2

I am using scrapy, splash, and scrapy_splash to scrape a catalog website.

The website uses a form POST to open a new item details page.

Sometimes the item detail page displays a default error page (not related to HTTP status) in Splash however if I repost the form a second time the item details are returned. I am still investigating the root cause of the response. It seems more like a timing issue than a specific check after n requests.

As a workaround, I am using the splash:on_response method to retry the form post when the error page is received.

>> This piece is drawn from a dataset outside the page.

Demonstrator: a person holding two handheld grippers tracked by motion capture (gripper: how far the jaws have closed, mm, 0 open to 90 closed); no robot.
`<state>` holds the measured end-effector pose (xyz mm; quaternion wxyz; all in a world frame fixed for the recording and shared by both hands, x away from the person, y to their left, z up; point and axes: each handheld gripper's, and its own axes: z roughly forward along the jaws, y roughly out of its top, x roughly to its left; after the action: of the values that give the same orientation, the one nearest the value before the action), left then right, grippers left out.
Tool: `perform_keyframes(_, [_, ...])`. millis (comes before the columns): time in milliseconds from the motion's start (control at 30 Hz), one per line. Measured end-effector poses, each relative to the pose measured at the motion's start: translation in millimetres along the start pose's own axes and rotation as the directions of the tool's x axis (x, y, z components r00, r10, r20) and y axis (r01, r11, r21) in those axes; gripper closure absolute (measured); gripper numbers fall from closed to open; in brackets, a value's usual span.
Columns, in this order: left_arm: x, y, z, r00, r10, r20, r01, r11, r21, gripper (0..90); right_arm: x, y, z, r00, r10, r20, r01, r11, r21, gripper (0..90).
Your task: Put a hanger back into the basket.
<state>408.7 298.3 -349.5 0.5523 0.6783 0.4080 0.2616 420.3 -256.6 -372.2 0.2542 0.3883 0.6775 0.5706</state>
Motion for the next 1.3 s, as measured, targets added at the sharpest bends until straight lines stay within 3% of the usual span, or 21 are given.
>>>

I would like to be able to log the failed attempts for later manual processing. Is there a best practice or standard approach to collecting this information?

function main(splash)
    if splash.args.cookies then
        splash:init_cookies(splash.args.cookies)
    end   

    function web_request()
        if splash.args.http_method == 'GET' then            
            assert(splash:go{
                url=splash.args.url,
                headers=splash.args.headers,
                http_method=splash.args.http_method,
                body=splash.args.body,
            })
        else
            assert(splash:go{
                url=splash.args.url,
                headers=splash.args.headers,
                http_method=splash.args.http_method,
                body=splash.args.body,
                formdata=splash.args.formdata,
             })
        end
    end

    --- AREA OF THE CODE UNDER QUESTION
    local retry_max = 3
    local retry_count = 0
    splash:on_response(function (response)
        if string.find(response.url, 'error_check.html') ~= nil then
            if retry_count <= retry_max then
                retry_count = retry_count + 1
                web_request()
            else
                --- Not sure how to capture this in the item pipeline
                --- Also, I would like to capture the form post details
                --- such as the form data and headers
                error('Max retry exceeded' .. response)
            end
        end
    end)

    web_request()
    assert(splash:wait(0.5))

    local entries = splash:history()
    local last_response = entries[#entries].response

    return {
        url = splash:url(),
        headers = last_response.headers,
        http_status = last_response.status,
        cookies = splash:get_cookies(),
        html = splash:html(),
        har = splash:har(),
        retry_count = retry_count
    }
end
Gallaecio
  • 3,620
  • 2
  • 25
  • 64
Charles Green
  • 413
  • 3
  • 15
  • Why do you need splash:on_response? Why doesn't running `web_request()` in a `while` loop work? – Mikhail Korobov Jul 01 '17 at 02:25
  • @MikhailKorobov great question. I didn't try that. I will now. Thank you for your reply. – Charles Green Jul 04 '17 at 02:37
  • @MikhailKorobov actually I read your response again. The splash:on_response call works. My issue is with capturing the details of the failed request so that I can add a scripted check and manually follow-up failed attempts to confirm if the product details are available or not. Sometimes the site I am scraping displays an error page. I think this is in an attempt to block automated scraping. – Charles Green Jul 04 '17 at 02:49
  • This makes sense, but I'm trying to figure out why isn't `splash:go` enough. If it is unsuccessful, i.e. assert(splash:go(...)) fails, you can use `ok, reason = splash:go()` to avoid raising an error, then call `splash:html()` (or do scraping with JavaScript or `splash:select(...)`) to get the response and inspect it if `ok` is nil. – Mikhail Korobov Jul 04 '17 at 08:44
  • @MikhailKorobov many thanks for your help. The issued ended up an error outside of this function. The above code without the retry works as expected. – Charles Green Jul 06 '17 at 03:55

0 Answers0